July 18, 2011 Leave a comment

Ed Miliband is a leader in progress. After nearly a year in the job, the British public is still making up their collective minds about who he is and what he stands for. Initially dubbed ‘Red Ed’ in the aftermath of his victory over elder brother and leadership favourite David, Ed Miliband is only now finding his feet with the media, speaking with confidence and projecting leadership. He was written off as a ‘dud’ only a few weeks ago but has garnered enthusiastic praise from the left and (some of the) right-wing press for his handling of ‘Hackgate’. ‘Ed: the Milibands and the Making of a Labour Leader’ by Mehdi Hasan and James McIntyre, profiles the man charged with the task of bringing Labour back into government by 2015.

The Milibands could not but have been politically engaged; the authors description of parents’ Ralph and Deborah’s nurturing of the boys considerable intelligence shows that David and Ed had an essentially happy childhood. Ralph and Marion were Jewish, but secular, intellectuals; Ralph Miliband was one of the foremost ‘New Left’ thinkers of the time and a giant in the sociology world; they had both escaped from Nazi occupied Europe to find freedom as British citizens. The boys attended Haverstock, a local comprehensive, where former MP Oona King was a fellow pupil.
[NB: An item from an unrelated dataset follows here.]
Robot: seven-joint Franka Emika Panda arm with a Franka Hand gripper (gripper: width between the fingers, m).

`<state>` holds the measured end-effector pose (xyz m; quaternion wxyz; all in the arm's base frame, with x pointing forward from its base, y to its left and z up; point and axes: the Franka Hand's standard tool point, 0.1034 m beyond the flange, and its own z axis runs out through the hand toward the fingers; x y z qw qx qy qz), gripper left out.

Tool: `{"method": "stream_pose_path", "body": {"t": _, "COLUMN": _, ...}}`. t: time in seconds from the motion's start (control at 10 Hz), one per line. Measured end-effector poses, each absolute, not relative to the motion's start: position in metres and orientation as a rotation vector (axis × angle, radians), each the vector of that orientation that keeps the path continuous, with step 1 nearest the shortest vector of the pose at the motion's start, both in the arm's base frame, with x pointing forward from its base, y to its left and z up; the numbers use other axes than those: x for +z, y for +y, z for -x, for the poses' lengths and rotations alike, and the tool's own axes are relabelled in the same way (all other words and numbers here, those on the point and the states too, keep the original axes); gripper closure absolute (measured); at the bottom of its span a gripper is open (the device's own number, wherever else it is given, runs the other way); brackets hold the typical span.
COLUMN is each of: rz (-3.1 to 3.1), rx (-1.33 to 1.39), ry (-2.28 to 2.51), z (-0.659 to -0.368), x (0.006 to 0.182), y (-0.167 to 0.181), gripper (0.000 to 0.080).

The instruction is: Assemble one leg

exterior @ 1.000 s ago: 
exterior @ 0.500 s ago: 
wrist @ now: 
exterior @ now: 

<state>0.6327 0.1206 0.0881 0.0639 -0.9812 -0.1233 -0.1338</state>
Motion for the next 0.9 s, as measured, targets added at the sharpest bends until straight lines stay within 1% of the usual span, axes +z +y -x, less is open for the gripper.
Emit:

Hasan & MacIntyre chronicle Ed Miliband’s time at Oxford where he studied PPE and honed his political skills in the university Labour branch. He was a popular, if geekish student and made many friends and few enemies. The irony of Ed’s Labour leadership slogan ‘Ed Speaks Human’, an obvious dig at David, was that Ed, while by no means dull or emotionally detached, was never the life and soul of the party (although ‘Ed Speaks Robot’ would be a more apposite response to a recent ‘youtube’ mash-up of Miliband repeating a soundbite to death).

The authors give a particularly good account of Miliband’s time as a Special Advisor (SPAD) to Gordon Brown; Brown worked him hard and came to greatly admire his ability, mind, and potential and this feeling was reciprocated from Miliband to Brown. Such was the Brown’s inner court’s disdain for the Blairites post-Granita, that Ed, as a SPAD, when delivering news in his (usually) customary mild-mannered way, became known as an ‘Emissary from the Planet Fuck’. He was and is a wonk but has, according to the authors, usually sought to persuade, rather than cajole.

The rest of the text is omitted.